- _BRIEF_
In exact form, please repeat the records from their opening line down to the line with "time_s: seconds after", including that line.
>>>>>
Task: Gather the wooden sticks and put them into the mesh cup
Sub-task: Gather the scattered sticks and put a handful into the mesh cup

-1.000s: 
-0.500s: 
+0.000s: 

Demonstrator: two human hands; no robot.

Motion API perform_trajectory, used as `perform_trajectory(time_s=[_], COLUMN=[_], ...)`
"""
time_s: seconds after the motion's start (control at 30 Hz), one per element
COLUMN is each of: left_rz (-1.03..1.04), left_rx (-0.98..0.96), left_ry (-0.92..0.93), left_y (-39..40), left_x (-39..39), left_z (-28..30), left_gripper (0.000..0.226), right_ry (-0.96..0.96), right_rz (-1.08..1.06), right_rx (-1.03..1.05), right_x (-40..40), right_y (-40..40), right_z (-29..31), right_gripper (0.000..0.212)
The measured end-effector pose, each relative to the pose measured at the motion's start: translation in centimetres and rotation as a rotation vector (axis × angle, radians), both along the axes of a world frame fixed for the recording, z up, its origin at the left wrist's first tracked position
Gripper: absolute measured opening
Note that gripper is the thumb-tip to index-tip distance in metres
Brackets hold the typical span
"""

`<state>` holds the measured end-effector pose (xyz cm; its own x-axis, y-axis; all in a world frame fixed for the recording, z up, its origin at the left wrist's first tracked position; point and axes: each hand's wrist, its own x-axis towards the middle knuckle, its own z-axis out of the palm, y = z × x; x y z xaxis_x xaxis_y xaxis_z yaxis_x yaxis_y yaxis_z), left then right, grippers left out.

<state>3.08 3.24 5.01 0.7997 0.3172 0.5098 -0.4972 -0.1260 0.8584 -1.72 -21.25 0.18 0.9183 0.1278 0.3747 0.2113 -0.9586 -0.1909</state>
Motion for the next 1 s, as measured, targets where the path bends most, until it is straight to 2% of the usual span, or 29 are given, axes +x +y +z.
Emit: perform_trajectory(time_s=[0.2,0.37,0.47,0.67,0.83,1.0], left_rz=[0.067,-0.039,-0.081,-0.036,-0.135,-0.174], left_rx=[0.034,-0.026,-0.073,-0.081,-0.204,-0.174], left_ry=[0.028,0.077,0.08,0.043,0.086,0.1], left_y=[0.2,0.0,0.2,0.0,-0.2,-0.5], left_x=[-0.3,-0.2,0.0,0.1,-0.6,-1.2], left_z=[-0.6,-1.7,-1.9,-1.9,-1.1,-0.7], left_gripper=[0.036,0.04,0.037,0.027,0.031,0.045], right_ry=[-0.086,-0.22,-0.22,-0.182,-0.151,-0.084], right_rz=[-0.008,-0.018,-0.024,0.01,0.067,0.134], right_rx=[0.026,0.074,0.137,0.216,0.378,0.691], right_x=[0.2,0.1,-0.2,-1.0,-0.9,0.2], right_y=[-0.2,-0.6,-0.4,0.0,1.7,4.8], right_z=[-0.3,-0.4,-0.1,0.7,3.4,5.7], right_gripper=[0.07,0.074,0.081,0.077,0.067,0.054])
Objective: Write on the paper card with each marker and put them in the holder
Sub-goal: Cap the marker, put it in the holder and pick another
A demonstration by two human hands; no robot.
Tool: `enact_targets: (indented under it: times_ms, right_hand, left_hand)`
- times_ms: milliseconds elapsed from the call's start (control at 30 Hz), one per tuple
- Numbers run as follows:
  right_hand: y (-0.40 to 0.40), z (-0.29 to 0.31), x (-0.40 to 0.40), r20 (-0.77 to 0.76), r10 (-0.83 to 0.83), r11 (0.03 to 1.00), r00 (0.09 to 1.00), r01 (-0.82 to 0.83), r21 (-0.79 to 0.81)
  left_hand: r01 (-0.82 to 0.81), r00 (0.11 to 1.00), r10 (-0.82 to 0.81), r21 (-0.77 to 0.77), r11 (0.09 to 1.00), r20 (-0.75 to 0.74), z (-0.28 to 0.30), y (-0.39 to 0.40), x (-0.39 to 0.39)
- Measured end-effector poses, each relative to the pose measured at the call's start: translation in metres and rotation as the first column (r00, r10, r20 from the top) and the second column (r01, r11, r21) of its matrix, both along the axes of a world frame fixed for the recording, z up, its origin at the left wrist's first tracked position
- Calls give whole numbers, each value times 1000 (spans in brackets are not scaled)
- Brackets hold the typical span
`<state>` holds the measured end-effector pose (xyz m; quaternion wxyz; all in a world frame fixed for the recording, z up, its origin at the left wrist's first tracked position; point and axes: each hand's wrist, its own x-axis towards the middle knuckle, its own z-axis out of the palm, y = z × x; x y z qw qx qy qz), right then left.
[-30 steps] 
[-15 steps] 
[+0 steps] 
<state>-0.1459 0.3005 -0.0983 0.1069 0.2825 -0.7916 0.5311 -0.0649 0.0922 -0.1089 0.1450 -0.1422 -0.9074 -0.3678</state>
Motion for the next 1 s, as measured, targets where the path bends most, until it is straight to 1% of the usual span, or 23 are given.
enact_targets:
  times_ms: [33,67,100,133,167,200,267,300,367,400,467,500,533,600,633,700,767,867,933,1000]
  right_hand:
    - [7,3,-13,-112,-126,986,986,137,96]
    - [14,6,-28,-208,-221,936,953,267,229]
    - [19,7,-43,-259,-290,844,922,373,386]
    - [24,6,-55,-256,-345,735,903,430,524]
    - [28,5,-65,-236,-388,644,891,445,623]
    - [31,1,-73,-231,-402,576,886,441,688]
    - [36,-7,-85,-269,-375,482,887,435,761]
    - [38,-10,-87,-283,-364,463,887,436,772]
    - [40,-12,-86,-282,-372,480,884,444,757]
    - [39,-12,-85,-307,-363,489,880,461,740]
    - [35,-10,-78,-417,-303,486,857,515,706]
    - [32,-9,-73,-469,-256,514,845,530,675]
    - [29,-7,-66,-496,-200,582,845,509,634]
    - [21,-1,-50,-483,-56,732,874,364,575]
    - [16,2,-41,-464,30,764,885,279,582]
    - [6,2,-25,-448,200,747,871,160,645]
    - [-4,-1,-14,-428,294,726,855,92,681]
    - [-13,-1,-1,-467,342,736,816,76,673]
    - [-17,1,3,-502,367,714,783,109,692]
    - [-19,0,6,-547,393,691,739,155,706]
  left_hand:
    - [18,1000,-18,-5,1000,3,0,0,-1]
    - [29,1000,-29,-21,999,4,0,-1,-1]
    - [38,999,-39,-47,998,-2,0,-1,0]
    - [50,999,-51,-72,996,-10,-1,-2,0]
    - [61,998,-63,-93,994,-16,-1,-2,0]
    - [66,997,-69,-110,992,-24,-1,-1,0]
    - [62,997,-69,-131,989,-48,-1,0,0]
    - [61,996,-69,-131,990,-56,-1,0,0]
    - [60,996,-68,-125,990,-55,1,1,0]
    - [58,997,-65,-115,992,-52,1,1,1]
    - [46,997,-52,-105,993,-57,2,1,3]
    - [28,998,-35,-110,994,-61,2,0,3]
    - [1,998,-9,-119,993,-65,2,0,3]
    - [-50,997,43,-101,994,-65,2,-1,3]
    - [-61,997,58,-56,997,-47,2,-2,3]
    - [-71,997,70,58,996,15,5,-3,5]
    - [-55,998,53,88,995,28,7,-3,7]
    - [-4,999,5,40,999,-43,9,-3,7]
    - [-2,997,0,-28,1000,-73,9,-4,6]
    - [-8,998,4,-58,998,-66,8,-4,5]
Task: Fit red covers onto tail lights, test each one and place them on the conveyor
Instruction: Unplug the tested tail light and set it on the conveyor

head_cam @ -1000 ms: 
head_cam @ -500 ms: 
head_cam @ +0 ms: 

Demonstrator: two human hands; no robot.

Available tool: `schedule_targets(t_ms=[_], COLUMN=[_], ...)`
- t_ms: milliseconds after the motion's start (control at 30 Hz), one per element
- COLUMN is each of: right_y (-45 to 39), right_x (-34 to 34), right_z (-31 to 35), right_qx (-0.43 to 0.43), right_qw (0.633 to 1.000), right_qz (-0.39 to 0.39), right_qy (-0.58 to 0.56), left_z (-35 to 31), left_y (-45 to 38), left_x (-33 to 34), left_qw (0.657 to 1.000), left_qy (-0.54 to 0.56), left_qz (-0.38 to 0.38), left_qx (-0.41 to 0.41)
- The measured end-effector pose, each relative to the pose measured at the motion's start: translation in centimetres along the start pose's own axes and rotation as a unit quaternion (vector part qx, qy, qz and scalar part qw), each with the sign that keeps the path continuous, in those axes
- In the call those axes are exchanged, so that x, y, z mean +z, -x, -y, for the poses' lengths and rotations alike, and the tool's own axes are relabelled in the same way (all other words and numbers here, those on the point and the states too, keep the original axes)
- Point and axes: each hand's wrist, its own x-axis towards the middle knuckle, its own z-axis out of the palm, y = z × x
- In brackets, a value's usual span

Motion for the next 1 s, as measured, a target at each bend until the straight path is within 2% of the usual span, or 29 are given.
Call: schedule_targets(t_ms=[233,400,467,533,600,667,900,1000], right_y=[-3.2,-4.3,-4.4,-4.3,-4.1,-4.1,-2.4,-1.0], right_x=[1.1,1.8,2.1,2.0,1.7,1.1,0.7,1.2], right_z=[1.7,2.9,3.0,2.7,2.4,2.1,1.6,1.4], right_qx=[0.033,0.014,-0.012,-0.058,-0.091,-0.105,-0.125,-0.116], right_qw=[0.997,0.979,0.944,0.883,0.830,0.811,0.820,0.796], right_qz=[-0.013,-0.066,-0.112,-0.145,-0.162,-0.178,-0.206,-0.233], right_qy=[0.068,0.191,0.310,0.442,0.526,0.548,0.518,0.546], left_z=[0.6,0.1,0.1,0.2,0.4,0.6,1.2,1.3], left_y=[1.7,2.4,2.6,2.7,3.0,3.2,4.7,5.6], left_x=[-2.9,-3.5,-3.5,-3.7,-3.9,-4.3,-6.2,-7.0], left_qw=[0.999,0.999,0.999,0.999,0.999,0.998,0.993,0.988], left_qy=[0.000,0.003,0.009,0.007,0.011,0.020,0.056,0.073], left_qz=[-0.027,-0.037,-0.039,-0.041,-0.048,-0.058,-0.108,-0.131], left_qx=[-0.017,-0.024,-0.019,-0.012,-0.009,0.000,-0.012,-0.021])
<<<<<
- _RESULT BELOW_
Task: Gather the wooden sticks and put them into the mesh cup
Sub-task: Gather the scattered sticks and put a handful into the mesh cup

-1.000s: 
-0.500s: 
+0.000s: 

Demonstrator: two human hands; no robot.

Motion API perform_trajectory, used as `perform_trajectory(time_s=[_], COLUMN=[_], ...)`
"""
time_s: seconds after the motion's start (control at 30 Hz), one per element

This exercise is now finished.